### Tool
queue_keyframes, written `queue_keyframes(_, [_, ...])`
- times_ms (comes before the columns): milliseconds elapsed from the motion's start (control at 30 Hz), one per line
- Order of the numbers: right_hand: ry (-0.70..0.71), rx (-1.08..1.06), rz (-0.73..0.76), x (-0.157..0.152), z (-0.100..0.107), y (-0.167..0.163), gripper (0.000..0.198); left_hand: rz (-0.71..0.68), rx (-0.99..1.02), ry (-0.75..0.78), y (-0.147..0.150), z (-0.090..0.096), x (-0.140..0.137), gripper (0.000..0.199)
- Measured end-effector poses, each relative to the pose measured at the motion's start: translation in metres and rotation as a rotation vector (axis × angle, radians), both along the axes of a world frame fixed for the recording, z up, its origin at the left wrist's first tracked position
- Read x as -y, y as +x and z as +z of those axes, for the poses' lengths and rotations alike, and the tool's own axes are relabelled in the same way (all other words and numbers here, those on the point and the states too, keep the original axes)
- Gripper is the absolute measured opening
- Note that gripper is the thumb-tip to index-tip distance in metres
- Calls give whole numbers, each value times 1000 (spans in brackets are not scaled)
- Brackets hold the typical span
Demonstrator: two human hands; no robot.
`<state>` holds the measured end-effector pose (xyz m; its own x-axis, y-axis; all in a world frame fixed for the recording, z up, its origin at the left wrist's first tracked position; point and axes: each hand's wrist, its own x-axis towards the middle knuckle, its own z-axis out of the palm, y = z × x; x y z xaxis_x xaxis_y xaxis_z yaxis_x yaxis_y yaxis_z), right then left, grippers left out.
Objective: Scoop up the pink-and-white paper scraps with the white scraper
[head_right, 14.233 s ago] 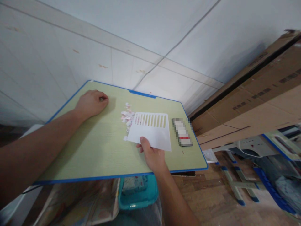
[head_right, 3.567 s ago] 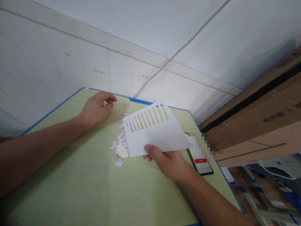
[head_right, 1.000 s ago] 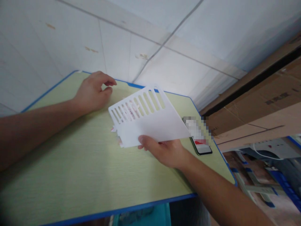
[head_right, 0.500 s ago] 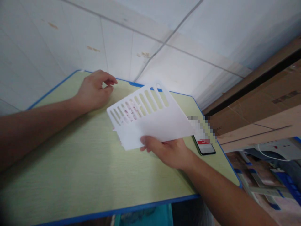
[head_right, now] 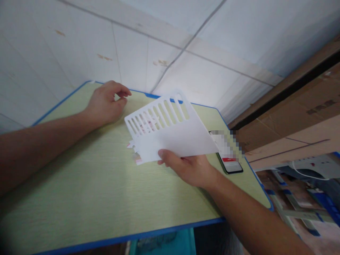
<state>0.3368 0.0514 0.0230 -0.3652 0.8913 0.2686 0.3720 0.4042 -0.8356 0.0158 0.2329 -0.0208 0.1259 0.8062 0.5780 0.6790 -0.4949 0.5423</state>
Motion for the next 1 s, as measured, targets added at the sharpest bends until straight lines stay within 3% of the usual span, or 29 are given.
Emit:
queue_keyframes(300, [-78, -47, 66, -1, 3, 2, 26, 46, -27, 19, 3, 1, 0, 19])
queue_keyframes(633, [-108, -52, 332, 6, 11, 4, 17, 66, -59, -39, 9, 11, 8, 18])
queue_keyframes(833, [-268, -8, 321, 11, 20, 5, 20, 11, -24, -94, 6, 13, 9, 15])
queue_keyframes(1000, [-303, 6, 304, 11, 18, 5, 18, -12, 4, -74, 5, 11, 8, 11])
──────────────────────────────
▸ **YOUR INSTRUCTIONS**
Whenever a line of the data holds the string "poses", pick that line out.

▸ **EXERCISE ANSWER**
- Measured end-effector poses, each relative to the pose measured at the motion's start: translation in metres and rotation as a rotation vector (axis × angle, radians), both along the axes of a world frame fixed for the recording, z up, its origin at the left wrist's first tracked position
- Read x as -y, y as +x and z as +z of those axes, for the poses' lengths and rotations alike, and the tool's own axes are relabelled in the same way (all other words and numbers here, those on the point and the states too, keep the original axes)

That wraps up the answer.